Edith tells how the doctor wanted to give Frank an experimental treatment, how conflicted she felt about this, how she allowed an initial dose to be given (of primate spinal fluid, no less--was it chimpanzee or orangutan?), how she spent the night in prayer, and how grateful she felt in the morning to find that the doctor had changed his mind about further doses. Then we have Frank's account in Crazy For God. If I read Frank correctly, he believes that his mother should have been able to discern on her own that primate spinal fluid was an extremely iffy treatment and that she should have been able to say no to the doctor rather than spend the night in prayer and rely on "God" changing the doctor's mind.
Besides my fascination with Frank Schaeffer's parents and with Frank's perspective on their life and work, I'll have to admit that I am also fascinated by the fact that Frank Schaeffer has given me his personal attention. He has responded to my emails, asked me to tell him about myself, and even read some of my writing.
So I feel connected with Frank Schaeffer on multiple levels. His parents influenced my life and faith in my twenties when I belonged to a fundamentalist Christian church. My friends and I almost considered the Schaeffers to be members of our family: Francis, Edith, Priscilla, Susan, Debby, and little Franky. We avidly read and discussed their books and documentaries. They legitimized our way of believing. The Schaeffers' work meshed with where I was, faith-wise, in the 1970s.
Then, Frank Schaeffer comes along with the shadow side of his parents' faith, expressed so beautifully and at times hilariously in his Calvin Becker Trilogy, his memoir, and his most recent book Patience With God. Patience With God even takes us through and beyond the shadow stuff and into Frank's present-day expression of faith. Frank's work adds to the perspective I had already developed on fundamentalist Christianity and the evolution I had already undergone in my own faith. I also resonate to the concepts about service and love in Frank's Marine Corps books. Frank Schaeffer's work meshes with where I am, faith-wise, now in the 2000s.

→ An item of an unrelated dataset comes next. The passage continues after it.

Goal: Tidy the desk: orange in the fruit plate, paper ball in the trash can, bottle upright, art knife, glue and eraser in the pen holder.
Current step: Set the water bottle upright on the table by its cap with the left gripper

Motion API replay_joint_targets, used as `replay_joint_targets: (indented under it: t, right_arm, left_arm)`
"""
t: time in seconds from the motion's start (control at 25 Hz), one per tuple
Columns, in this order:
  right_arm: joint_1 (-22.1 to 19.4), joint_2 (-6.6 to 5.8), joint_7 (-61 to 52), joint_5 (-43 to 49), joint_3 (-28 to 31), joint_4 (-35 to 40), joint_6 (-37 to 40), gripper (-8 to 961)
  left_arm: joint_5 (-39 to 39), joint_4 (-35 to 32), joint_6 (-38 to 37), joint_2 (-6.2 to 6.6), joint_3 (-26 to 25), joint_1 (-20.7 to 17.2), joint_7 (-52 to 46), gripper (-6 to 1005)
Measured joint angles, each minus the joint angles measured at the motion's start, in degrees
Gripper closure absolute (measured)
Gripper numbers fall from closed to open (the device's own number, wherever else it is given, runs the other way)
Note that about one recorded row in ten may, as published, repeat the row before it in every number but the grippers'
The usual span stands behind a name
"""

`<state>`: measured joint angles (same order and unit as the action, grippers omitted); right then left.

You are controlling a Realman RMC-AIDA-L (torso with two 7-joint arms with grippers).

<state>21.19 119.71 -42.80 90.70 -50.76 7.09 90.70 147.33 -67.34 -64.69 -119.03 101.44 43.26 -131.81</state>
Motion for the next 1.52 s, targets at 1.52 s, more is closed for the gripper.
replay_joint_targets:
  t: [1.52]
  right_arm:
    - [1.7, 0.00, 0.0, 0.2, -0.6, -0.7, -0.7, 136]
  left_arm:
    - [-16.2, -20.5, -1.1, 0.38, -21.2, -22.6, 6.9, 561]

Added to this is the fact that Frank and I are contemporaries--I was born in January 1950 and Frank in August 1952. So, throughout our lives, we were about the same age at about the same time. There is a certain connection one has with one's contemporaries because contemporaries live through national and world events at the same age. There is a difference, for instance, in experiencing the terrorist attacks of 11 September 2001 in one's 50s, in one's 20s, as a teenager, as a pre-teen, and as a six-year-old.
And to top all of this off, I have a personal connection with Frank through email. Yes, I know, so do LOTS of people. Frank spends a great deal of time answering emails from readers. But it is a personal connection, and it is nice.
SO--Francis and Edith Schaeffer's supporting my fundamentalist Christian faith in the 1970s, Frank Schaeffer's taking me into the shadow side of this and supporting my broader faith in the 2000s, my being a contemporary of Frank, and Frank's generosity in responding personally to my emails--all of this contributes to my fascination with Frank!